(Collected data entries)
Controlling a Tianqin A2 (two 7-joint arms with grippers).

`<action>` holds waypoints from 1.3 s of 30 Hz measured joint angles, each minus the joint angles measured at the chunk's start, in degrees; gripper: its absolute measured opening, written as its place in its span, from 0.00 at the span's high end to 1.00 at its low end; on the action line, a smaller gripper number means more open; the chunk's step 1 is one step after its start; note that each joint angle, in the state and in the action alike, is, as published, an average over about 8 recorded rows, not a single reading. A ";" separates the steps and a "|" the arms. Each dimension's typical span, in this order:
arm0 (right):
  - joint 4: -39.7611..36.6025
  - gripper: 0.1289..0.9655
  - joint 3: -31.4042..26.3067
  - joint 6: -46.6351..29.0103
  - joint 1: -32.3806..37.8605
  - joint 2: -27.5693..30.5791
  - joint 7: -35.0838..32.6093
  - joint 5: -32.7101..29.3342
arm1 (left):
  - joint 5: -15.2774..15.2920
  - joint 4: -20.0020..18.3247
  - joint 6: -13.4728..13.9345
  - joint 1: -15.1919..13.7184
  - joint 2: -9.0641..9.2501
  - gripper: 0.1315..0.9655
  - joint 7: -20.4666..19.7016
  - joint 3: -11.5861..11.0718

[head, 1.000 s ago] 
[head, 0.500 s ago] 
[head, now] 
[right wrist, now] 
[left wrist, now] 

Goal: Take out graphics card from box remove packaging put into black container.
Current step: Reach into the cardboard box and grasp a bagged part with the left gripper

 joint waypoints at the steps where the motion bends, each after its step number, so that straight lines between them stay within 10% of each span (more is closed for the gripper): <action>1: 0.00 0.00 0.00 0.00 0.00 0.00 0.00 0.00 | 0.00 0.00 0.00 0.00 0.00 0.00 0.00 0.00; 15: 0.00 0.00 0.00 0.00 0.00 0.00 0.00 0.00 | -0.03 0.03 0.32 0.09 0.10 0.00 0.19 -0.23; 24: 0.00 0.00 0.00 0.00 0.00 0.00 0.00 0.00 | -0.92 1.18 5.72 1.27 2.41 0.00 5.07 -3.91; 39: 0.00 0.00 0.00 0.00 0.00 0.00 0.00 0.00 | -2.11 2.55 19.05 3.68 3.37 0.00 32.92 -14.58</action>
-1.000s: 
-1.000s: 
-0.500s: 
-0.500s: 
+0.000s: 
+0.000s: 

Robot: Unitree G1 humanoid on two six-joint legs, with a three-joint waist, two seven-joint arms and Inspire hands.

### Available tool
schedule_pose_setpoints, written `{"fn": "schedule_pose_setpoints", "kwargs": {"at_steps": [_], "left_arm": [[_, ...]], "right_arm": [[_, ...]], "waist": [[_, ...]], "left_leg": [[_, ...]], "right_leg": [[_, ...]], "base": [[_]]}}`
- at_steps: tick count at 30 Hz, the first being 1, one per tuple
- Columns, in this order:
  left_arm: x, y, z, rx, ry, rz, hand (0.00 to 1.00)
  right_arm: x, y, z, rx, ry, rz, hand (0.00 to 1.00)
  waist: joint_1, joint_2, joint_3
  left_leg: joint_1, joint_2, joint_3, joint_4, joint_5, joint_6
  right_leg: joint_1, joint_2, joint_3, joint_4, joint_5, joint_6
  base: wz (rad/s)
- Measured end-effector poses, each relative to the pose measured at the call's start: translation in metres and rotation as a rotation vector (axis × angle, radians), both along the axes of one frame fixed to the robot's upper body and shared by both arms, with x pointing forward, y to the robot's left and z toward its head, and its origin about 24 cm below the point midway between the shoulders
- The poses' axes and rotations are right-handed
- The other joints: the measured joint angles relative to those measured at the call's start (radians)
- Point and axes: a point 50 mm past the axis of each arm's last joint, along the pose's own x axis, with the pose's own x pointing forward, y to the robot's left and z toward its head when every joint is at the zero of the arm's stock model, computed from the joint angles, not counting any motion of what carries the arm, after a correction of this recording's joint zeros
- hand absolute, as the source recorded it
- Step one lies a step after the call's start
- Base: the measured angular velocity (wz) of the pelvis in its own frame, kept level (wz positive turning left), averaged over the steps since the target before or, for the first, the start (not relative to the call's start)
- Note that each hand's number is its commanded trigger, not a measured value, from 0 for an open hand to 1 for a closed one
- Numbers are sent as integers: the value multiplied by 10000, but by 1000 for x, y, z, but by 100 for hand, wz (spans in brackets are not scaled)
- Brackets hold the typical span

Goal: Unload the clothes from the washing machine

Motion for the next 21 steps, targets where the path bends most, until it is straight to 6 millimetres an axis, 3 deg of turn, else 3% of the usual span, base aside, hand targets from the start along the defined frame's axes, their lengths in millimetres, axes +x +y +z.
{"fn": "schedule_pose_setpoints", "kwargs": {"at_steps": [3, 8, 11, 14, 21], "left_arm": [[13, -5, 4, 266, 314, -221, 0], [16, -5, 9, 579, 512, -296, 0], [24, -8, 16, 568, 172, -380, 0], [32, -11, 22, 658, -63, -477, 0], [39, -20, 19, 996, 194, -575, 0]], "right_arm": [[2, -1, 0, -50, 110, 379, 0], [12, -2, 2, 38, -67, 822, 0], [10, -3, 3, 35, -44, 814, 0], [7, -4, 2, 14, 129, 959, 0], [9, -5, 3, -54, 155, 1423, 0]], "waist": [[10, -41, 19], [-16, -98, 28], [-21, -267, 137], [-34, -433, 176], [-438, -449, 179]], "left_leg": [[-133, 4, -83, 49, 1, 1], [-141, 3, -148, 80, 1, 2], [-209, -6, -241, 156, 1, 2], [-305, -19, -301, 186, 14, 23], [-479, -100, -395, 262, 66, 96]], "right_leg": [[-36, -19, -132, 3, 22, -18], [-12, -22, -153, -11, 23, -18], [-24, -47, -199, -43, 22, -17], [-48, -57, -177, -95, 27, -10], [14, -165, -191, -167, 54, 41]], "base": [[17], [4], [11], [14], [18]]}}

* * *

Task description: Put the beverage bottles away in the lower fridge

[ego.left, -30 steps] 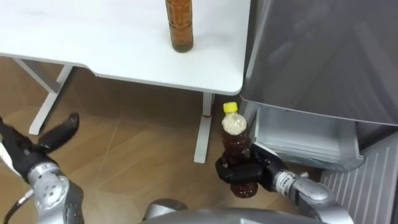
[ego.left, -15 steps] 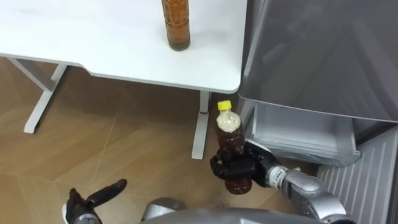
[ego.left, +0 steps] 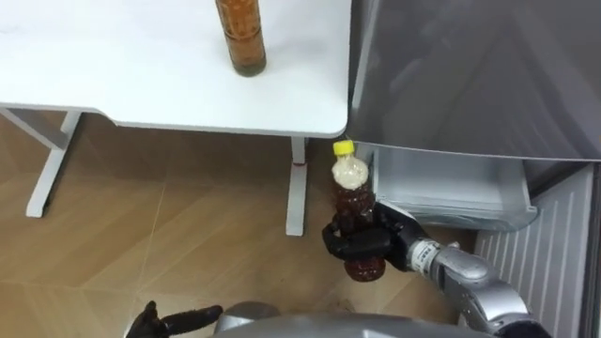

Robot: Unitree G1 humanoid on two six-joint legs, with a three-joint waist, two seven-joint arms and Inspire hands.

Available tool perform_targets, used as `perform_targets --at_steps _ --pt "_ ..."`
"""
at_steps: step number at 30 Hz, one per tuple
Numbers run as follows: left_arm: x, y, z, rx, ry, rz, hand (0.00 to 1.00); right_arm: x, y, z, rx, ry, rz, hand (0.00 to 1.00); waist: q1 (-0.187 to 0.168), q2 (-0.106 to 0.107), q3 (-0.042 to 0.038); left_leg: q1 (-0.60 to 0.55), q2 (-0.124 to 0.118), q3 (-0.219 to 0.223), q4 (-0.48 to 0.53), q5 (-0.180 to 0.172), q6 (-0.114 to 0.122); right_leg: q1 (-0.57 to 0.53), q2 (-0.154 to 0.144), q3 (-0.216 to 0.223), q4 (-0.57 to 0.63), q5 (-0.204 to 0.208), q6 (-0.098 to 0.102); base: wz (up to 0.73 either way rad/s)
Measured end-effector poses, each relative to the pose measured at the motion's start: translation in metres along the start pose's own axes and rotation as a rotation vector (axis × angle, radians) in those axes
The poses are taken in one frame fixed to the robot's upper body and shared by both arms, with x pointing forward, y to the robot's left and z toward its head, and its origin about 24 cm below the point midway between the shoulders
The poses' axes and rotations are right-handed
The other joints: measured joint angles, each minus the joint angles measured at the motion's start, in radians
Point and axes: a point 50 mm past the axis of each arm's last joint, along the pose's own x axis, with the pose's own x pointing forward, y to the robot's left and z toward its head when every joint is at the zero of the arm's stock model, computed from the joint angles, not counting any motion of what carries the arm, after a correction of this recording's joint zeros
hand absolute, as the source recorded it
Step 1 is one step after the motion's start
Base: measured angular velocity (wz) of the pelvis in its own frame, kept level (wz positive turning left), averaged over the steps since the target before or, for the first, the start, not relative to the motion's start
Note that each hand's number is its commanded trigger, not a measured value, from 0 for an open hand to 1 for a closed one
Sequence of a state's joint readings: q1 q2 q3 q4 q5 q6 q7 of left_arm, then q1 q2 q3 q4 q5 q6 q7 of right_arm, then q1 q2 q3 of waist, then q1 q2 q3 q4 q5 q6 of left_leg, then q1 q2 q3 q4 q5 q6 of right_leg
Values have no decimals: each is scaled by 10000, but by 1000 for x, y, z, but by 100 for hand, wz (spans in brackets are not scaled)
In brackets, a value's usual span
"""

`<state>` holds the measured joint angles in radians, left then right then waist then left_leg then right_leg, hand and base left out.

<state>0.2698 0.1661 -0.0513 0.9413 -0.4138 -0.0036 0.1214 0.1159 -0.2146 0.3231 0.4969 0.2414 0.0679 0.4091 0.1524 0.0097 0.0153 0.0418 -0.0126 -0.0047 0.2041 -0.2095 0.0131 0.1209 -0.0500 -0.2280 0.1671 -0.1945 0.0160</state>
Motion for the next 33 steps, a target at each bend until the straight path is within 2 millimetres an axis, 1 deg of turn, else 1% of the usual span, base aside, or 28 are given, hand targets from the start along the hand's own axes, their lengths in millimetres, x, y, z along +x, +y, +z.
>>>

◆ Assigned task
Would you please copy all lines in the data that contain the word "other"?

◆ Answer space
- The other joints: the measured joint angles relative to those measured at the call's start (radians)
The other joints: measured joint angles, each minus the joint angles measured at the motion's start, in radians

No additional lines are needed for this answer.